* **Exercise brief**
From the entries below, return only the lines starting at the one that contains "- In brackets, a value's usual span" and ending at the one that contains "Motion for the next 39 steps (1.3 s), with", exactly as they stand.

* **Record extracts**
★ ★ ★ ★ ★ ★ ★

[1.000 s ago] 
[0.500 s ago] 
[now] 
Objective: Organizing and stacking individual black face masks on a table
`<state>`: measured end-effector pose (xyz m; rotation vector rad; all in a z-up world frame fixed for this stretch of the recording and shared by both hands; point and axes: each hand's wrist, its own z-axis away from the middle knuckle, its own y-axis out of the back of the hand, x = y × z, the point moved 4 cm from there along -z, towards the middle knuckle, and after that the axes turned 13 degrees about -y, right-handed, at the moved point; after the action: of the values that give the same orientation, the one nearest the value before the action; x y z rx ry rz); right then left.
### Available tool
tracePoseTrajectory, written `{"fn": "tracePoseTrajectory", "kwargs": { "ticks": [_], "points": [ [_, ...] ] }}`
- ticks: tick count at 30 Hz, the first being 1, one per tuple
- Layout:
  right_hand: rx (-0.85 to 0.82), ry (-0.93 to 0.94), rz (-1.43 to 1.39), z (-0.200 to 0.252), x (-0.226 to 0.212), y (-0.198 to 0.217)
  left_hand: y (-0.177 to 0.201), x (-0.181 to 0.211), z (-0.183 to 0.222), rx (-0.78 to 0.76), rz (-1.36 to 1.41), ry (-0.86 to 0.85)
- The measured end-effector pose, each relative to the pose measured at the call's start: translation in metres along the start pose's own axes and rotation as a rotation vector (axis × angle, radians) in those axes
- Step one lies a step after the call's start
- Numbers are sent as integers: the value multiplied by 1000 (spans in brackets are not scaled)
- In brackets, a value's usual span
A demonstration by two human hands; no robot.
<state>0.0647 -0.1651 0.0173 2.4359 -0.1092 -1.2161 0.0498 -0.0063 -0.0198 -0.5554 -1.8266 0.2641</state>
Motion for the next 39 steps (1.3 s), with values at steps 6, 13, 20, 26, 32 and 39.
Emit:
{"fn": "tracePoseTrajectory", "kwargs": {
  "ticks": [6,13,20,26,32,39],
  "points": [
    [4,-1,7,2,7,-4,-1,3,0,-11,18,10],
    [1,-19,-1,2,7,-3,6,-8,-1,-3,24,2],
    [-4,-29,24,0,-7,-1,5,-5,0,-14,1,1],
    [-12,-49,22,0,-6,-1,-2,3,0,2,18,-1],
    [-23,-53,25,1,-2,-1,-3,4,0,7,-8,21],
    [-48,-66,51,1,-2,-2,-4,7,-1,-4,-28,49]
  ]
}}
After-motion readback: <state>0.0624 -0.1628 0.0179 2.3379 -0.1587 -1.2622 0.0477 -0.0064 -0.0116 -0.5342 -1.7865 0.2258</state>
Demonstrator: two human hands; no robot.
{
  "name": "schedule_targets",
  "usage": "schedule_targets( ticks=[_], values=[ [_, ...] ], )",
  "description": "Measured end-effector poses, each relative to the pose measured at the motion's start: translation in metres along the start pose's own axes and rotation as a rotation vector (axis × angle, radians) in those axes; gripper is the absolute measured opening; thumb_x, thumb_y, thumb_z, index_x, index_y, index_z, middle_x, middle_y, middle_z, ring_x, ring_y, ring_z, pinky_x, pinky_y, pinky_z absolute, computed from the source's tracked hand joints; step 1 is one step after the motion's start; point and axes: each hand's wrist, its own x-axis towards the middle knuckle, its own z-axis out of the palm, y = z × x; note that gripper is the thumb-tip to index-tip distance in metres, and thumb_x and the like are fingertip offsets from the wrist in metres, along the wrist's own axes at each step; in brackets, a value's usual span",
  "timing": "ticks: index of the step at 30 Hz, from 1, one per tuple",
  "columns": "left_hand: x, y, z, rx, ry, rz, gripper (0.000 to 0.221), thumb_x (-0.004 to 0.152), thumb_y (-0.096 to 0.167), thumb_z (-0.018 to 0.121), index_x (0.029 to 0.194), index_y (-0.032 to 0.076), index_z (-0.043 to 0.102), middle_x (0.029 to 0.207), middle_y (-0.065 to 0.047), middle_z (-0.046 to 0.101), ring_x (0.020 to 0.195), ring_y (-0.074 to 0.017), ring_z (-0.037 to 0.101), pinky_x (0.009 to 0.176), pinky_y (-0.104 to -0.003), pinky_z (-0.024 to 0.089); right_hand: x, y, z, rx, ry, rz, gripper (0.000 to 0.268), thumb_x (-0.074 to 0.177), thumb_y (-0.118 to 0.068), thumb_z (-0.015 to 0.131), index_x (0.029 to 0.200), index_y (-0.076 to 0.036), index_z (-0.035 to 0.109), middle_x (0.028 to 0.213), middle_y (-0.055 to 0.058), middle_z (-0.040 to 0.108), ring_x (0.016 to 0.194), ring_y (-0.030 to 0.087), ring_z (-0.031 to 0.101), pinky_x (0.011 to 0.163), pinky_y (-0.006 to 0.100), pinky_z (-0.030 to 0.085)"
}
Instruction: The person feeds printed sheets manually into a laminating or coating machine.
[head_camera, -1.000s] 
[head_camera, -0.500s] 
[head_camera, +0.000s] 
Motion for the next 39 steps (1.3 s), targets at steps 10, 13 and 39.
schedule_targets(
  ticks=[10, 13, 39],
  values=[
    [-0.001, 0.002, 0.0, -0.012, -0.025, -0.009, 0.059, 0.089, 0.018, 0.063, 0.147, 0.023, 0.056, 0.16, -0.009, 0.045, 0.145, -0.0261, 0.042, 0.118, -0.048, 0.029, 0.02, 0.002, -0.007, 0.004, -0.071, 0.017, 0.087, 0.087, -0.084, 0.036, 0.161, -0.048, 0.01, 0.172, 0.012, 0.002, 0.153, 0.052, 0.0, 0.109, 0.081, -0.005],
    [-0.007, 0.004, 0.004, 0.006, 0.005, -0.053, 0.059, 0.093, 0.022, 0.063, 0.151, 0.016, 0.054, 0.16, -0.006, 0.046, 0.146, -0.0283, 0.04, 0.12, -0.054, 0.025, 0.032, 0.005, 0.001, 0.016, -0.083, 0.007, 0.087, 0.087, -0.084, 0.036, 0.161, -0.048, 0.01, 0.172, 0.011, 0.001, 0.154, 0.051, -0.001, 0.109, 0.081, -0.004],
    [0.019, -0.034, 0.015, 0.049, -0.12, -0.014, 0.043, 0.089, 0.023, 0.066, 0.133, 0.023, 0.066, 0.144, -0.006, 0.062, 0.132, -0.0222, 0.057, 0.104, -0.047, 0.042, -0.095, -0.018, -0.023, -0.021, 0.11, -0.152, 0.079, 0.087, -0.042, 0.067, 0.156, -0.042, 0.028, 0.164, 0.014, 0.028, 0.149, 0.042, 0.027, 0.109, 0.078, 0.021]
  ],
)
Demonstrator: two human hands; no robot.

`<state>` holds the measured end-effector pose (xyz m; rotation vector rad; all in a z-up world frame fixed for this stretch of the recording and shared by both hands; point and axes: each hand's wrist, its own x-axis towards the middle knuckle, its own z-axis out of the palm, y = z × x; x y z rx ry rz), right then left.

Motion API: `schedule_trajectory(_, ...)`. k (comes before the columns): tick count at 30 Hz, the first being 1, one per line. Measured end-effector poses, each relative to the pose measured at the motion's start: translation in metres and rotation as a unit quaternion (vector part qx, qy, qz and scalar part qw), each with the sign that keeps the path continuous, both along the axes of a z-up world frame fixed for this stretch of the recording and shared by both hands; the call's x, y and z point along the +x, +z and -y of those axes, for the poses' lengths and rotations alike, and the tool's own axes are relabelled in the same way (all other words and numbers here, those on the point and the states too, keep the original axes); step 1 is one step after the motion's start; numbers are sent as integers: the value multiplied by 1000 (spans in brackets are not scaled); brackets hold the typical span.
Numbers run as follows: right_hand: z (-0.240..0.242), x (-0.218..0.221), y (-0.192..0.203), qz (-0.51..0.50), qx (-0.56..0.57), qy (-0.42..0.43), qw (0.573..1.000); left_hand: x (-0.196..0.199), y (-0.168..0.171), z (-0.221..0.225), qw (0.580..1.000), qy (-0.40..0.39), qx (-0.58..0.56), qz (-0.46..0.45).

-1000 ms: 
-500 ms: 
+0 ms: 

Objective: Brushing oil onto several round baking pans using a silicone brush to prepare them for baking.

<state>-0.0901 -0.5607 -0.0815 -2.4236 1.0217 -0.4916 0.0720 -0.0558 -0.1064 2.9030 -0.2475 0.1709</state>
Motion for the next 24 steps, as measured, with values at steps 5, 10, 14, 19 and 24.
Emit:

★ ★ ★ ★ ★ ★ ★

* **Task response**
- In brackets, a value's usual span
A demonstration by two human hands; no robot.
<state>0.0647 -0.1651 0.0173 2.4359 -0.1092 -1.2161 0.0498 -0.0063 -0.0198 -0.5554 -1.8266 0.2641</state>
Motion for the next 39 steps (1.3 s), with values at steps 6, 13, 20, 26, 32 and 39.

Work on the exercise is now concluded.